Comincia così l’articolo del direttore de La Civiltà Cattolica, padre Antonio Spadaro, dedicato alla crisi del modello liberal democratico, cioè del sistema politico con cui abbiamo identificato l’Europa del dopo guerra, quello che ha tenuto insieme i diritti individuali e il principio democratico della sovranità popolare nell’epoca dei boomers,  “ cioè il periodo dell’esplosione demografica (baby boom), parallelo al boom economico registrato tra il 1946 e il 1964”.

Ma la storia non si è fermata al 1964: “ La socialdemocrazia europea ha finito con l’aderire a questa visione, spingendo l’equilibrio verso un welfare inclusivo, esteso: nell’epoca liberal-democratica e social-democratica si sono tenuti insieme le garanzie sociali e i diritti individuali, sostituendo lo stato sociale al vecchio laissez faire, la massima che fu usata dai fisiocrati e dai primi liberisti per ottenere l’abolizione di ogni vincolo all’attività economica. Ecco: è proprio questa tensione liberale e democratica – dove democrazia ha il significato di stato sociale – a essere in crisi. La questione, dunque, non può porsi in termini di qualità politiche dei leader, o di esistenza di uno spazio politico adeguato, che si chiami «terzo polo» o con altro nome. Per cogliere le ragioni della difficoltà liberal-democratica occorre partire non dalle idee, ma dalla realtà che muta. Come sta mutando?” 

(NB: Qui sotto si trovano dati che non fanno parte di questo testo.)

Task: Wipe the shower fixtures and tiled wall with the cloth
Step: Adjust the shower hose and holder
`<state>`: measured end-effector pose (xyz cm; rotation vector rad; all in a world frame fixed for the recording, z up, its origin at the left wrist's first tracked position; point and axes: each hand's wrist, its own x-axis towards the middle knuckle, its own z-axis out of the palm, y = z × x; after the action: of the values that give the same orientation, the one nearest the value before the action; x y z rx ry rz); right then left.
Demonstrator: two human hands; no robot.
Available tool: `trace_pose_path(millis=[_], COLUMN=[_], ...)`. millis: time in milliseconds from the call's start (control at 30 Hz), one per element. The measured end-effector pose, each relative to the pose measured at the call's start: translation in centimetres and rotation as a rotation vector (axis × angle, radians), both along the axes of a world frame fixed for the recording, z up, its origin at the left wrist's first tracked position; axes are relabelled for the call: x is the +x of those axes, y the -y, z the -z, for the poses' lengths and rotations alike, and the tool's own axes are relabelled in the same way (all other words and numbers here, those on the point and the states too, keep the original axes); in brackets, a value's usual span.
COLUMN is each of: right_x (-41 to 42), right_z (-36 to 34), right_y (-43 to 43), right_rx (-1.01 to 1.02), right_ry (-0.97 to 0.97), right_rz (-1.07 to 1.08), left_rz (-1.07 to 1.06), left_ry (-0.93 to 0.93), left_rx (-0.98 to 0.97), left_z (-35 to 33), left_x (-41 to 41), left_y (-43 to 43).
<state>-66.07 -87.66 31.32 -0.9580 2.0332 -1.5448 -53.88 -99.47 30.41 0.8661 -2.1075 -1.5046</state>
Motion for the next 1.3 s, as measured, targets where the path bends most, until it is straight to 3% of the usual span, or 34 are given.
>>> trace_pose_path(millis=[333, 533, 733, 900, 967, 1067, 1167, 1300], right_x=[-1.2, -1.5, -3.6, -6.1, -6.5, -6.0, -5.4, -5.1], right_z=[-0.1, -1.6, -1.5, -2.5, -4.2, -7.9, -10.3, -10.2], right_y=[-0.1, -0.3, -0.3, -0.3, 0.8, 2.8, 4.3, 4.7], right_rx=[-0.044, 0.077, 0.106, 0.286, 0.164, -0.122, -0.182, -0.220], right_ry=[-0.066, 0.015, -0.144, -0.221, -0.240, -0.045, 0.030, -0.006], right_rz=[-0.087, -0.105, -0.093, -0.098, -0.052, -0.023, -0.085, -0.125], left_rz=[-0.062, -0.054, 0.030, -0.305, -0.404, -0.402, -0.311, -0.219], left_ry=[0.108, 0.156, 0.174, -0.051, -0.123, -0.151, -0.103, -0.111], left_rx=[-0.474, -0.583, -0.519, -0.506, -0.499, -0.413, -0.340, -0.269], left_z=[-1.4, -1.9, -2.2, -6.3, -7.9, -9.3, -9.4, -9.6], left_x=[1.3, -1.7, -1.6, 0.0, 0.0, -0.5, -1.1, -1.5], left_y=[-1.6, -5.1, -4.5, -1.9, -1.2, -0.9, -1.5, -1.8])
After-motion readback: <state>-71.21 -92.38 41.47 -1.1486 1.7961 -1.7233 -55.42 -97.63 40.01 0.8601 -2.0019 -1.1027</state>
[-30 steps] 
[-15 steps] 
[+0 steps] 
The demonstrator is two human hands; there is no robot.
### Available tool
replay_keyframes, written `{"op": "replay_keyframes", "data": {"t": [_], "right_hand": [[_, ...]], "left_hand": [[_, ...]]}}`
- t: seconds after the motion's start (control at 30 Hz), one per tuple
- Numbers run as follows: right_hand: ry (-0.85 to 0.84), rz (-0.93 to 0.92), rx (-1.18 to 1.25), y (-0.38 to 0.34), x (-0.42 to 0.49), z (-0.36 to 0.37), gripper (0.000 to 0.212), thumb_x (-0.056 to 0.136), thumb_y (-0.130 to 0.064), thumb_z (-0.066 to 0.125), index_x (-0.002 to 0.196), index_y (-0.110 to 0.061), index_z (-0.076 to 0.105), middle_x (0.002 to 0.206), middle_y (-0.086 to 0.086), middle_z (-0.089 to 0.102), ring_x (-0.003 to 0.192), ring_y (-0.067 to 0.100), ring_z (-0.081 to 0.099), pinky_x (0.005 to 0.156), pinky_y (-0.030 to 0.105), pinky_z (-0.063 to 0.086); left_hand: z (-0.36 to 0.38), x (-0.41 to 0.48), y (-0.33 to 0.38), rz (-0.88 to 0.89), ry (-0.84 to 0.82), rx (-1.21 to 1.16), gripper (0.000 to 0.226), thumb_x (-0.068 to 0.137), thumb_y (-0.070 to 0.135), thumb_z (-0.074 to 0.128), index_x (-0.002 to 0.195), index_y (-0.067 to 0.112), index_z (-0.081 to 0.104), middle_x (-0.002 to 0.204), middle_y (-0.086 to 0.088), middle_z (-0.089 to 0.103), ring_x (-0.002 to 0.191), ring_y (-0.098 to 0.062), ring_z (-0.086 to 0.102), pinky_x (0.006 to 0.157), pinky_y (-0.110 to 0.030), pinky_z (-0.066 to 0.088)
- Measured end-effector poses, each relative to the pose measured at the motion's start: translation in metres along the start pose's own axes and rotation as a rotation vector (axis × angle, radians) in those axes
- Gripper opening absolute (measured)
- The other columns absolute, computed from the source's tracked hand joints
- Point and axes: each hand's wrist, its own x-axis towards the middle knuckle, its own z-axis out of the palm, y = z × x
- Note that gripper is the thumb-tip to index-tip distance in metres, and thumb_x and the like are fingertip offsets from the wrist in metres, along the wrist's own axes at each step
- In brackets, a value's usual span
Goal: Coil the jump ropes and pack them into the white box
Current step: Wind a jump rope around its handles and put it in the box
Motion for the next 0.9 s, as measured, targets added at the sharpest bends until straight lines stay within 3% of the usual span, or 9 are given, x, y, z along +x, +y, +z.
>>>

Siamo al cuore della sua lettura della difficoltà dell’oggi, che parte da alcune indiscutibili novità che Spadaro trova fotografate da Andrea Graziosi in “ Occidenti e Modernità. Vedere un mondo nuovo” (Bologna, il Mulino, 2023). Boom economico e boom demografico furono due volti della stessa medaglia: grazie all’ingresso di molti giovani nella nuova realtà: inoltre “la rapida crescita economica, sostenuta dalla demografia e dalla grande mobilità umana da campagne a città; un veloce aumento dell’industrializzazione, dell’urbanizzazione e dell’istruzione; la crescita dei diritti degli individui e delle donne; una vivacissima produzione ideologica come fattore dinamico; e il predominio dell’Europa e dell’Occidente sul resto del mondo”.  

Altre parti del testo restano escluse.